## What this task involves:
Below are the records. Retype exactly the lines between the lines holding "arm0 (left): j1" and "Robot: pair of", inclusive.

______________________________

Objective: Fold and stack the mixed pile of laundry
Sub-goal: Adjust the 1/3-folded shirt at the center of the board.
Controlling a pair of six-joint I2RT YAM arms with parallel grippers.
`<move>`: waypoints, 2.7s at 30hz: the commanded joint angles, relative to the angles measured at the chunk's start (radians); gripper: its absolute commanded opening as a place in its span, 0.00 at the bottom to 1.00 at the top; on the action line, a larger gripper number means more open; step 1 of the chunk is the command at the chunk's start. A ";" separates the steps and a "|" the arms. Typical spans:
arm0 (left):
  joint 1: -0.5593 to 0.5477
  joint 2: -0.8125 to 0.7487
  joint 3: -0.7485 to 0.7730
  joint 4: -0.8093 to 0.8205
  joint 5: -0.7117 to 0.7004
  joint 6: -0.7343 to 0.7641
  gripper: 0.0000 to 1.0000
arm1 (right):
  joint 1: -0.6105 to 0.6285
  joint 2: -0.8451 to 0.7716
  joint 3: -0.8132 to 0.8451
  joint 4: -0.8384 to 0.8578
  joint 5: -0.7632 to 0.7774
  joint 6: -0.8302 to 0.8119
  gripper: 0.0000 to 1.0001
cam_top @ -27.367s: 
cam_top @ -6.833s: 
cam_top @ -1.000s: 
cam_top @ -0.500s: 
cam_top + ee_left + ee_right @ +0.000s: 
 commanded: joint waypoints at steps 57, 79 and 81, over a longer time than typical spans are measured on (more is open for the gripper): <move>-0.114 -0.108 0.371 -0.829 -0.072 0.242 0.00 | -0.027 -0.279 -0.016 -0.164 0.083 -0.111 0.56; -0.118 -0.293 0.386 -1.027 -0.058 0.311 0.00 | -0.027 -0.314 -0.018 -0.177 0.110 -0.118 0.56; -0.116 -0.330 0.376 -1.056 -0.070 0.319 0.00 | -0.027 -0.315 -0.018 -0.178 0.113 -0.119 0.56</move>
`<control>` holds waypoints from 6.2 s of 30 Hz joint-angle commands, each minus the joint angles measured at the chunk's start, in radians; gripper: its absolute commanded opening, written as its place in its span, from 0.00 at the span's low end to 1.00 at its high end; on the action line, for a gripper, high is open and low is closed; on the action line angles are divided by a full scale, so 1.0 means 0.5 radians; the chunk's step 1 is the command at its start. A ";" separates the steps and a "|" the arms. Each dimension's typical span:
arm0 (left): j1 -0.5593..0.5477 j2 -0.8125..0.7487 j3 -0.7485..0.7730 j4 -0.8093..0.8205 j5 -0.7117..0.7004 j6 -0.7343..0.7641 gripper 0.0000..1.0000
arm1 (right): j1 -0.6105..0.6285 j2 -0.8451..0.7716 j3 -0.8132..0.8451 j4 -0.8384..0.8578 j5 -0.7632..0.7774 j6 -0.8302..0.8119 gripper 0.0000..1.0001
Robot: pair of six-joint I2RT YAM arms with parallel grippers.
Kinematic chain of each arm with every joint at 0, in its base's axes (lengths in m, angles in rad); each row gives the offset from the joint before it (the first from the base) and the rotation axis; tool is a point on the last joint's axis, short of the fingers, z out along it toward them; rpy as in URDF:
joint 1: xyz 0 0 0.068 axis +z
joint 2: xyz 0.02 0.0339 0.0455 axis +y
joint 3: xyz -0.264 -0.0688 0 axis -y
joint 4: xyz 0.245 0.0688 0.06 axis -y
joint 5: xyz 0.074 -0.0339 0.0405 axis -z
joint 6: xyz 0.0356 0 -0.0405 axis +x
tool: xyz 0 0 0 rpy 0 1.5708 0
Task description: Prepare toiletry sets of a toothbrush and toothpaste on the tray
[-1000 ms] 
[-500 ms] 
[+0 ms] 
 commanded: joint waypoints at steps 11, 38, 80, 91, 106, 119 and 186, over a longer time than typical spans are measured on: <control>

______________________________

## Written reply:
arm0 (left): j1 -0.5593..0.5477 j2 -0.8125..0.7487 j3 -0.7485..0.7730 j4 -0.8093..0.8205 j5 -0.7117..0.7004 j6 -0.7343..0.7641 gripper 0.0000..1.0000
arm1 (right): j1 -0.6105..0.6285 j2 -0.8451..0.7716 j3 -0.8132..0.8451 j4 -0.8384..0.8578 j5 -0.7632..0.7774 j6 -0.8302..0.8119 gripper 0.0000..1.0001
Robot: pair of six-joint I2RT YAM arms with parallel grippers.

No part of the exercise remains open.